What you need to do: Determine the number of lines in the data that include the word "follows", and write only that number.

Stored entries:
※ ※ ※

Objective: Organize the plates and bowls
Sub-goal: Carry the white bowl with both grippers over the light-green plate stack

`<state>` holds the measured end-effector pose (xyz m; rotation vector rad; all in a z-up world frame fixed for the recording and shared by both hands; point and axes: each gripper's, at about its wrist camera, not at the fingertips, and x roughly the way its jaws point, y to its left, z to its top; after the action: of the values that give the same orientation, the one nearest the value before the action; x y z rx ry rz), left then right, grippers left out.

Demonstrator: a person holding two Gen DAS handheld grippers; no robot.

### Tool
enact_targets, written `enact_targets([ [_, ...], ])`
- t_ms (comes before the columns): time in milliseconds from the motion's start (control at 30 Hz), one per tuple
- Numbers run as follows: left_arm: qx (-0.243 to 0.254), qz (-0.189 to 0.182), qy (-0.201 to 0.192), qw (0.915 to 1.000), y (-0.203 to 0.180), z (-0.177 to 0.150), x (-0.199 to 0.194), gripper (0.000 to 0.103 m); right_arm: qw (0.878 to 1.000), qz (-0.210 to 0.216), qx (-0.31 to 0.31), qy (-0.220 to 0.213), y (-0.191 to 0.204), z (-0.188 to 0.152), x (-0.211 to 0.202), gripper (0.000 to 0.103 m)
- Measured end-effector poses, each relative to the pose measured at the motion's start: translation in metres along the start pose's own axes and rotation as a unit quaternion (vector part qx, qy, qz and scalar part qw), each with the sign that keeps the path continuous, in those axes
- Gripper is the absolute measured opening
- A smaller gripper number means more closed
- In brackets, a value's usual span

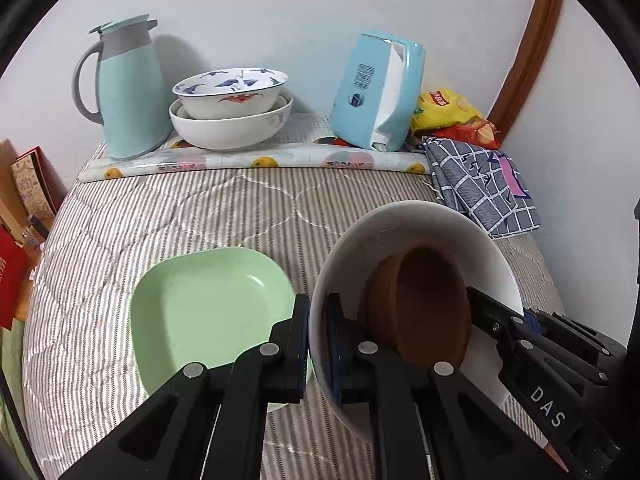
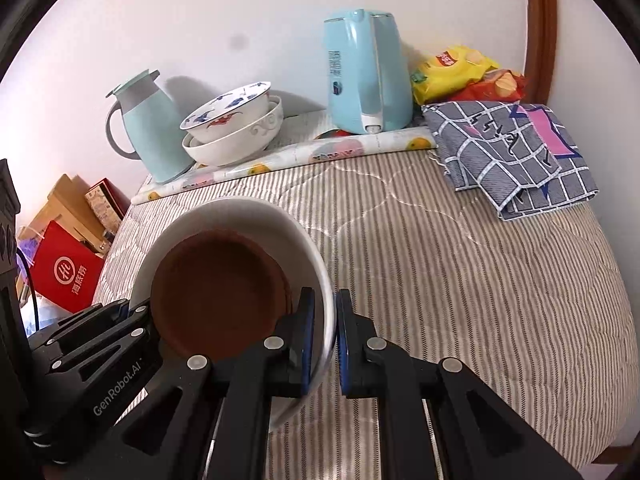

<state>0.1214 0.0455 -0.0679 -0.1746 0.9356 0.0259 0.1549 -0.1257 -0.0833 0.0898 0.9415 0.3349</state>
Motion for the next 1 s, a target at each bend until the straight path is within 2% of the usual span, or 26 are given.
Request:
enact_targets([
  [1000, -0.033, 0.016, -0.001, 0.9993, 0.055, 0.0, 0.0, 0.009, 0.999, 0.015, -0.036, 0.012, 0.051, 0.004, 0.025, 0.01],
])
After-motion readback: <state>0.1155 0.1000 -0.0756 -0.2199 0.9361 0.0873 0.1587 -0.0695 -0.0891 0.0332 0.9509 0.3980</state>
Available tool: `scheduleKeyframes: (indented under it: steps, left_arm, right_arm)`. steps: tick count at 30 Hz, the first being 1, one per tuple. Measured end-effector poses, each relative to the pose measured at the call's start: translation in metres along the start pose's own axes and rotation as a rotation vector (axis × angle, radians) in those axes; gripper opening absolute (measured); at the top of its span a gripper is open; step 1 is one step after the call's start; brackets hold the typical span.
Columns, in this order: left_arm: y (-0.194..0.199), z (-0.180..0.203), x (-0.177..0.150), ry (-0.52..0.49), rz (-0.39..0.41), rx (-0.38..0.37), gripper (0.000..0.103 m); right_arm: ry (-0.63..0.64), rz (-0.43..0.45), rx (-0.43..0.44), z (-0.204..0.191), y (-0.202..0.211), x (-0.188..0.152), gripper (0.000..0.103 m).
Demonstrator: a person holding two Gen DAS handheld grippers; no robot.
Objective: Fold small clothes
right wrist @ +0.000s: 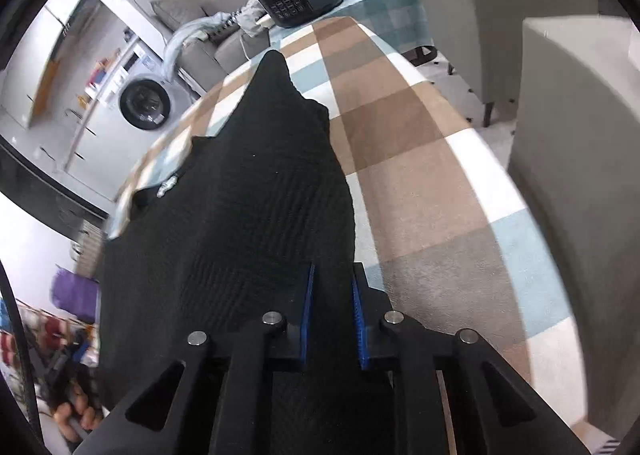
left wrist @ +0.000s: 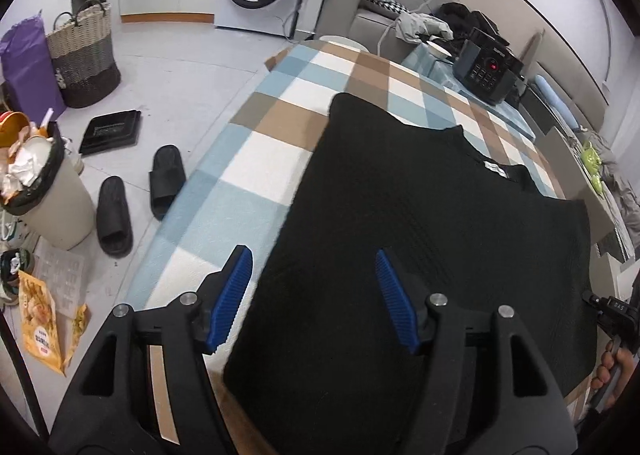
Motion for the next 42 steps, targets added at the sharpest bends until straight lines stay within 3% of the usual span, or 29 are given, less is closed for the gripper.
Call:
scheduleKeyframes:
  steps: [2,3,5,8,10,12,16,18,22,26,31,35,38,42]
  left_arm:
    - [0.007,-0.003,-0.002,0.008,0.008,0.004,0.061]
    - [0.009,-0.003,-0.001,0.010,0.013,0.010,0.061]
    - [0.013,-0.002,0.002,0.012,0.021,0.008,0.061]
    - [0.017,0.005,0.009,0.003,0.030,-0.009,0.061]
    - [0.019,0.015,0.012,-0.015,0.036,-0.021,0.061]
    - [0.018,0.023,0.015,-0.029,0.038,-0.037,0.061]
    - [0.013,0.038,0.015,-0.051,0.026,-0.059,0.061]
    - [0.007,0.043,0.012,-0.066,0.012,-0.060,0.061]
    - [-0.001,0.050,0.007,-0.086,-0.006,-0.063,0.061]
    - [-0.001,0.065,0.006,-0.104,-0.001,-0.092,0.061]
    - [0.004,0.090,0.002,-0.149,-0.005,-0.124,0.061]
    - [0.008,0.111,-0.002,-0.169,-0.006,-0.159,0.061]
    - [0.010,0.138,-0.008,-0.203,-0.011,-0.198,0.061]
    - [0.013,0.175,-0.020,-0.256,-0.023,-0.259,0.061]
  right_arm:
    - [-0.008,0.056,0.020,-0.008,0.012,0.007,0.030]
    - [-0.007,0.085,0.023,-0.012,0.016,0.011,0.040]
    - [0.026,0.162,0.017,-0.029,0.026,0.023,0.042]
    - [0.120,0.189,0.035,-0.065,0.025,0.027,0.042]
    - [0.182,0.186,0.050,-0.085,0.019,0.025,0.044]
    - [0.262,0.127,0.071,-0.107,0.000,0.013,0.045]
    - [0.355,0.056,-0.033,-0.109,-0.031,-0.001,0.045]
    - [0.343,0.057,-0.080,-0.093,-0.034,-0.001,0.045]
    - [0.297,0.039,-0.065,-0.072,-0.026,-0.005,0.045]
    - [0.384,0.030,-0.056,-0.074,-0.022,-0.028,0.045]
    - [0.386,0.037,-0.104,-0.073,-0.021,-0.034,0.045]
    - [0.450,0.032,-0.004,-0.099,-0.012,-0.056,0.046]
    - [0.485,-0.009,-0.047,-0.099,-0.028,-0.069,0.046]
    - [0.486,0.000,-0.059,-0.089,-0.023,-0.068,0.046]
Point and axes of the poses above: each gripper's, at about its wrist camera, not at the fingertips, and y roughly against the way its jaws point, z to its right, x to its top, the point moved 6 cm from there along -y, roughly the way its jaws point, and after that the axes turned 14 degrees about -y, right-handed, at the moved point
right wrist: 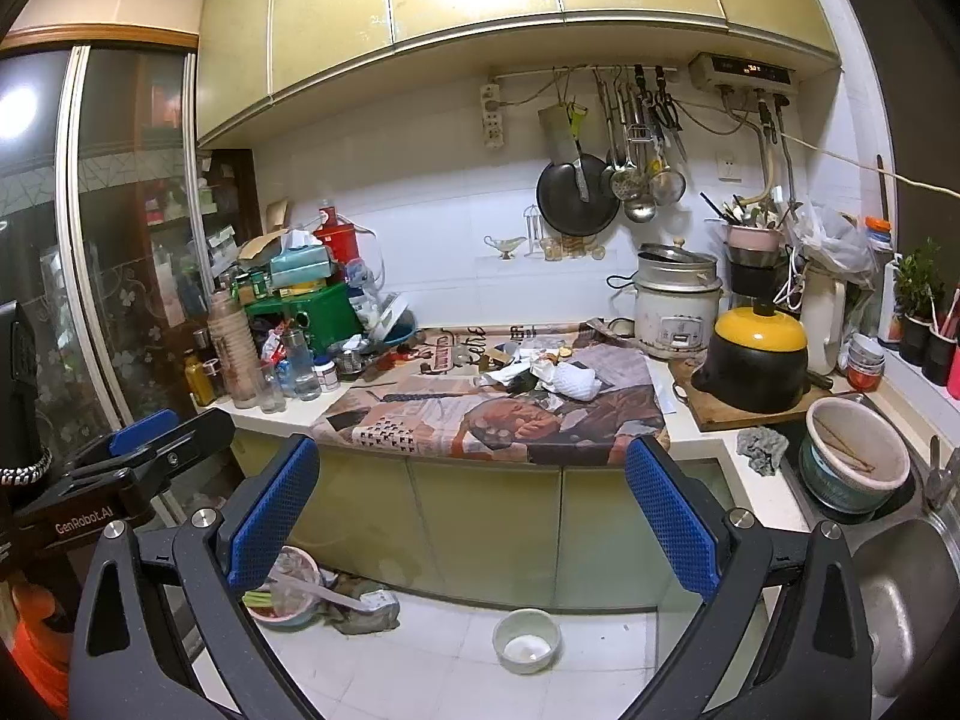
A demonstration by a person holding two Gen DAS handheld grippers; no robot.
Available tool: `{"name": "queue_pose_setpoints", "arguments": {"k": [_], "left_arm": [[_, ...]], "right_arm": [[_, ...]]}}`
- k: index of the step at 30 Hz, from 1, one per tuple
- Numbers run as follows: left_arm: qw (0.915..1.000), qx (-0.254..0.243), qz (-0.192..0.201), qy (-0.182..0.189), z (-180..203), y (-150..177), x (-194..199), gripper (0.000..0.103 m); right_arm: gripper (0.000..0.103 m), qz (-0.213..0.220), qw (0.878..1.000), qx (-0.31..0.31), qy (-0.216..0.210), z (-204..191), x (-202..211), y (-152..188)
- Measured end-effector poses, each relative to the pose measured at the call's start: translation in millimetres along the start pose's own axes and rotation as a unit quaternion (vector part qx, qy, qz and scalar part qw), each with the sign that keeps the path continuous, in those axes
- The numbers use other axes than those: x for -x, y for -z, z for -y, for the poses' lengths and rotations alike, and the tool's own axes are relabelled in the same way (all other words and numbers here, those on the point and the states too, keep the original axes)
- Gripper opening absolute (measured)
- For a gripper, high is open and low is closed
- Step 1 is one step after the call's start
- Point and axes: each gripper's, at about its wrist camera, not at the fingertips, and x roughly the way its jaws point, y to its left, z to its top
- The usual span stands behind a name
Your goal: Collect trash
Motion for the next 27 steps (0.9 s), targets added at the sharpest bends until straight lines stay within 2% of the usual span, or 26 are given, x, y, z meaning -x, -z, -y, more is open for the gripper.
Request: {"name": "queue_pose_setpoints", "arguments": {"k": [17,27], "left_arm": [[1.0000,0.000,0.007,0.006,3.0,-8.7,-13.5,0.103],[0.9999,-0.003,0.007,-0.014,10.0,-14.5,-36.1,0.103]], "right_arm": [[0.101,0.003,1.000,0.000,0.004,4.4,-8.3,-3.8],[0.101,-0.002,1.000,-0.002,-0.005,22.6,-29.6,-7.7]]}}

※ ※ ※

Response area: 2